Lyle Mitchell Corbine Jr.’s assured feature debut plays like a much-needed corrective to decades of problematic depictions of the indigenous community on film. “Wild Indian” grapples with the full weight of the pain and suffering that has been inflicted on Native Americans and a drama that is unafraid to challenge the pat depictions of indigenous characters throughout movie history.
“I hope people will see this film as an expression of what’s in the hearts of Native people,” says the director, for whom the film’s virtual Sundance premiere was a kind of homecoming, after screening his shorts “Shinaab” and “Shinaab, Part II” in Park City. “We’re not usually thought of as real people in cinema even though we have a place in the lexicon of movies.”

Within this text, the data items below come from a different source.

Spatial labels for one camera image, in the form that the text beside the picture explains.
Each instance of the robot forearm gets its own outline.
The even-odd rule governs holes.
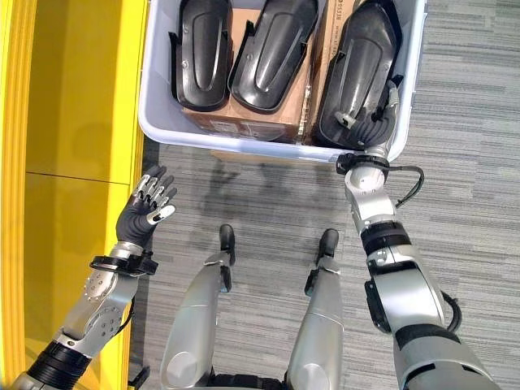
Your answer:
[[[138,245],[118,243],[110,255],[124,262],[141,253]],[[54,339],[12,388],[73,388],[92,358],[118,333],[124,309],[136,293],[137,280],[116,269],[94,270]]]
[[[444,327],[442,292],[384,191],[385,150],[368,152],[371,156],[359,159],[366,163],[349,164],[346,195],[366,251],[370,315],[379,330],[393,336],[400,389],[499,389],[473,352]]]
[[[121,326],[124,309],[136,294],[139,276],[153,275],[157,268],[151,252],[143,248],[155,226],[175,211],[168,202],[177,190],[168,190],[173,176],[161,180],[165,172],[164,167],[152,167],[142,176],[119,215],[115,229],[119,242],[109,256],[94,258],[90,264],[94,271],[85,282],[80,300],[12,389],[73,388],[92,358],[128,323],[130,317]]]

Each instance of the storage bin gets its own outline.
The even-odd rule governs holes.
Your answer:
[[[396,132],[388,156],[390,160],[399,156],[405,148],[427,15],[426,0],[394,2],[403,32],[403,44],[396,61],[395,73],[402,74],[405,78],[400,91],[401,105]],[[164,144],[325,163],[335,162],[338,155],[348,152],[343,149],[287,145],[209,134],[186,118],[181,112],[182,107],[171,95],[171,49],[168,32],[177,31],[179,3],[180,0],[152,0],[150,3],[138,112],[139,124],[148,137]],[[260,9],[263,3],[264,1],[259,0],[236,0],[233,6]],[[320,9],[323,9],[324,3],[324,0],[320,0]]]

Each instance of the black cable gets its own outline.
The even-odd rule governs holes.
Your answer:
[[[118,331],[115,333],[114,336],[117,336],[128,325],[128,323],[132,319],[132,317],[133,317],[133,307],[134,307],[135,303],[136,303],[136,298],[134,297],[134,298],[132,298],[132,303],[130,304],[130,310],[128,311],[127,319],[124,320],[124,324],[119,327]]]
[[[453,317],[452,322],[448,325],[448,331],[455,333],[462,323],[462,310],[457,303],[457,298],[451,298],[446,292],[441,291],[442,297],[452,307]]]
[[[418,194],[424,184],[424,171],[421,167],[417,167],[415,165],[404,165],[401,167],[388,167],[386,168],[389,171],[412,171],[417,172],[419,174],[419,179],[417,183],[412,187],[412,189],[400,200],[396,203],[396,209],[403,206],[407,201],[409,201],[412,197]]]
[[[419,174],[417,183],[415,183],[415,185],[412,187],[412,189],[402,199],[397,200],[396,209],[403,206],[412,197],[417,195],[424,184],[424,171],[421,167],[417,167],[415,165],[404,165],[404,166],[398,166],[398,167],[383,167],[383,166],[381,166],[379,164],[375,164],[373,162],[363,162],[360,165],[362,165],[364,167],[378,168],[381,171],[412,171],[412,172],[417,172]]]

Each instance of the yellow surface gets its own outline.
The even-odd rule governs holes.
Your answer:
[[[92,256],[115,242],[115,219],[141,171],[137,94],[148,3],[0,2],[1,388],[47,345]],[[77,388],[127,388],[129,332],[104,348]]]
[[[24,369],[23,290],[25,137],[31,46],[36,0],[2,0],[2,180],[0,380],[11,382]]]
[[[44,284],[41,279],[53,280],[52,288],[44,290],[53,308],[47,328],[36,329],[27,320],[28,345],[55,331],[78,297],[92,256],[107,253],[115,243],[115,220],[141,173],[137,96],[146,8],[147,2],[133,0],[38,3],[26,201],[38,218],[52,212],[56,220],[46,233],[46,241],[52,244],[52,271],[37,263],[36,254],[26,257],[25,268],[33,267],[36,278],[35,284],[28,283],[26,275],[26,297],[37,297],[32,286]],[[36,187],[29,188],[29,183]],[[52,210],[35,206],[42,192],[50,192]],[[73,207],[76,212],[70,211],[70,223],[64,202],[78,202]],[[81,203],[84,210],[77,208]],[[41,238],[38,222],[33,225],[27,218],[30,252],[29,246]],[[86,241],[81,252],[71,252],[72,246],[81,245],[80,239]],[[36,301],[26,300],[26,317],[44,315]],[[129,332],[127,327],[103,349],[82,379],[82,388],[127,387]]]
[[[124,207],[128,190],[127,184],[26,175],[24,307],[27,365],[32,364],[41,352],[30,346],[40,348],[48,343],[80,297],[85,278],[91,272],[89,261],[96,254],[110,251],[115,242],[115,222]],[[118,343],[112,342],[107,347],[109,355],[114,344]],[[102,354],[91,363],[77,388],[115,388],[109,385],[115,377],[111,372],[113,367],[104,363]]]

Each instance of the cardboard box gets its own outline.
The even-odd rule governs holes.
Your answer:
[[[305,121],[304,144],[311,144],[312,127],[316,124],[327,69],[340,45],[345,21],[352,15],[356,0],[328,0],[318,26],[310,70],[310,99]]]
[[[244,38],[247,20],[256,23],[259,15],[260,10],[233,9],[232,41],[235,60]],[[226,106],[216,111],[196,112],[184,108],[183,112],[210,132],[259,141],[294,142],[300,127],[301,108],[310,74],[310,54],[311,50],[308,50],[282,106],[274,114],[255,113],[232,96]]]

“Wild Indian” centers on an Anishinaabe boy who is abused as a child and murders a classmate in cold blood. The legacy of the violence radiates into the character’s troubled adulthood. The finished film emerged after more than a dozen drafts of the script, with each iteration drilling deeper into the ways that its protagonist’s problems mirrored larger social issues.

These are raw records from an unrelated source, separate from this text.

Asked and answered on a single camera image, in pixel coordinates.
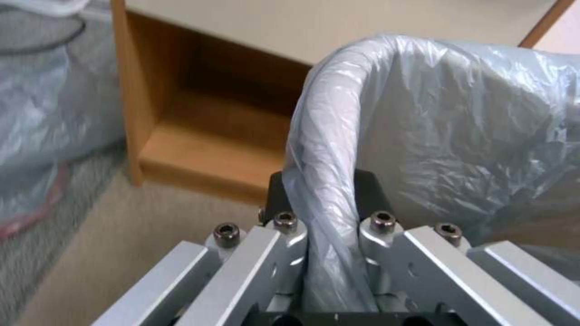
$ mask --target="black cable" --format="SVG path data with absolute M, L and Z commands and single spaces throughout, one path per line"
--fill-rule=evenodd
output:
M 13 10 L 19 10 L 14 8 L 0 8 L 0 13 L 10 12 Z M 86 29 L 86 21 L 79 16 L 73 16 L 71 19 L 77 21 L 79 26 L 76 30 L 72 33 L 66 35 L 62 39 L 58 39 L 54 42 L 50 42 L 48 44 L 40 44 L 40 45 L 32 45 L 32 46 L 25 46 L 23 48 L 6 48 L 0 49 L 0 56 L 24 56 L 24 55 L 34 55 L 37 53 L 41 53 L 44 51 L 49 51 L 52 49 L 56 49 L 59 46 L 63 46 L 71 42 L 73 39 L 76 39 L 79 35 L 81 35 Z

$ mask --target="clear plastic sheet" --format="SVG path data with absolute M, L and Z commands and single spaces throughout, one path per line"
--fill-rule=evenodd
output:
M 449 221 L 479 245 L 557 220 L 566 227 L 554 236 L 579 246 L 579 71 L 578 56 L 392 35 L 316 65 L 283 173 L 311 235 L 304 308 L 376 310 L 358 250 L 355 168 L 377 175 L 406 228 Z
M 112 44 L 110 28 L 106 38 Z M 0 57 L 0 238 L 46 216 L 65 189 L 66 161 L 124 137 L 116 78 L 103 75 L 106 63 L 96 74 L 73 54 L 98 40 L 80 39 L 74 51 Z M 83 60 L 102 50 L 89 48 Z M 104 57 L 114 58 L 107 49 Z

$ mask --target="wooden shelf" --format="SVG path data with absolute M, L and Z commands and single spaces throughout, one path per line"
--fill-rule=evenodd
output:
M 140 165 L 149 179 L 261 203 L 270 175 L 284 163 L 290 117 L 219 93 L 180 94 L 151 133 Z
M 264 203 L 309 66 L 112 4 L 133 184 Z

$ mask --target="hex socket bolt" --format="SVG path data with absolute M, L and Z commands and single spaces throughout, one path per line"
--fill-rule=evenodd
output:
M 222 248 L 232 248 L 240 243 L 240 228 L 231 222 L 222 223 L 213 230 L 216 244 Z
M 463 232 L 461 232 L 459 226 L 452 223 L 437 223 L 435 224 L 434 230 L 450 244 L 456 247 L 461 244 Z
M 274 216 L 274 228 L 284 234 L 293 233 L 298 227 L 298 218 L 292 212 L 281 212 Z
M 376 211 L 371 214 L 371 230 L 378 233 L 391 233 L 395 229 L 397 219 L 387 211 Z

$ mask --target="wooden cabinet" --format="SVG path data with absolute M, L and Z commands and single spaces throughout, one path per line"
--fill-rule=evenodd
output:
M 517 45 L 552 3 L 113 0 L 132 181 L 263 202 L 332 50 L 380 31 Z

“The theme of traumatized people continuing a cycle of trauma underlined everything I was writing,” says Corbine.
In addition to showcasing Corbine’s assured hand at the helm, “Wild Indian” serves as a showcase for lead actor Michael Greyeyes. “He just exudes a certain confidence and there’s this iconography to the way he looks,” says Corbine. “I knew he could go to deep, dark places.”
Corbine tried to interest Greyeyes in the part when he was developing the movie through the Sundance Labs, but the actor was busy with another project and couldn’t participate in the workshop. But the stars aligned when shooting commenced and what flowered was a beautiful partnership.
“Lyle is extraordinary,” says Greyeyes, complimenting Corbine’s “beautifully sophisticated approach”: “Lyle had a clear, intuitive sense of how to speak to me. We talked a lot about issues we face in our families and our communities, so there was that shared past that we were both able to draw on. He pushed me. He really challenged me to try things.”